▸ What is required
To complete the exercise, write out all the data exactly.

▸ Provided data
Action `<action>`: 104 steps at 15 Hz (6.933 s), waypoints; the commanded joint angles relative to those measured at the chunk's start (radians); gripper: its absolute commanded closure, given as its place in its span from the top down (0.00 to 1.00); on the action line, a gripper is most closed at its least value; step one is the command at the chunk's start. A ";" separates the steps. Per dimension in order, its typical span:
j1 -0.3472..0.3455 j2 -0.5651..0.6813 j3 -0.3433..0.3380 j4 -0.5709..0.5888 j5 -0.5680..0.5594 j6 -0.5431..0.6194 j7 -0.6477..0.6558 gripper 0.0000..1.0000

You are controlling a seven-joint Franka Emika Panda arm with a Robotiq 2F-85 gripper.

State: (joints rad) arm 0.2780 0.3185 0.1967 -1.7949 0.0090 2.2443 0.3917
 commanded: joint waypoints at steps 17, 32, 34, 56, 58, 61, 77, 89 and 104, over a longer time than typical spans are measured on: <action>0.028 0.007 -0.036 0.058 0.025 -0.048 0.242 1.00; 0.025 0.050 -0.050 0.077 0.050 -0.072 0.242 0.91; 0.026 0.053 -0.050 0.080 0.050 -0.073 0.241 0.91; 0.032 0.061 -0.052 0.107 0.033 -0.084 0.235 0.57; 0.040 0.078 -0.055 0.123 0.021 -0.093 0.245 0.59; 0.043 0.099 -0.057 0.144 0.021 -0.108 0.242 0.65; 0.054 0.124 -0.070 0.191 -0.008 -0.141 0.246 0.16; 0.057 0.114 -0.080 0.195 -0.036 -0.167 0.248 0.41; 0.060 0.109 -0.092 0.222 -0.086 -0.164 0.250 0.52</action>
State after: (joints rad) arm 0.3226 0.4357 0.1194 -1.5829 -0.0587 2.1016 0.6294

▸ Worked solution
Action `<action>`: 104 steps at 15 Hz (6.933 s), waypoints; the commanded joint angles relative to those measured at the chunk's start (radians); gripper: its absolute commanded closure, given as its place in its span from the top down (0.00 to 1.00); on the action line, a gripper is most closed at its least value; step one is the command at the chunk's start. A ";" separates the steps. Per dimension in order, its typical span:
j1 -0.3472..0.3455 j2 -0.5651..0.6813 j3 -0.3433..0.3380 j4 -0.5709..0.5888 j5 -0.5680..0.5594 j6 -0.5431..0.6194 j7 -0.6477..0.6558 gripper 0.0000..1.0000

You are controlling a seven-joint Franka Emika Panda arm with a Robotiq 2F-85 gripper.

State: (joints rad) arm 0.2780 0.3185 0.1967 -1.7949 0.0090 2.2443 0.3917
 commanded: joint waypoints at steps 17, 32, 34, 56, 58, 61, 77, 89 and 104, over a longer time than typical spans are measured on: <action>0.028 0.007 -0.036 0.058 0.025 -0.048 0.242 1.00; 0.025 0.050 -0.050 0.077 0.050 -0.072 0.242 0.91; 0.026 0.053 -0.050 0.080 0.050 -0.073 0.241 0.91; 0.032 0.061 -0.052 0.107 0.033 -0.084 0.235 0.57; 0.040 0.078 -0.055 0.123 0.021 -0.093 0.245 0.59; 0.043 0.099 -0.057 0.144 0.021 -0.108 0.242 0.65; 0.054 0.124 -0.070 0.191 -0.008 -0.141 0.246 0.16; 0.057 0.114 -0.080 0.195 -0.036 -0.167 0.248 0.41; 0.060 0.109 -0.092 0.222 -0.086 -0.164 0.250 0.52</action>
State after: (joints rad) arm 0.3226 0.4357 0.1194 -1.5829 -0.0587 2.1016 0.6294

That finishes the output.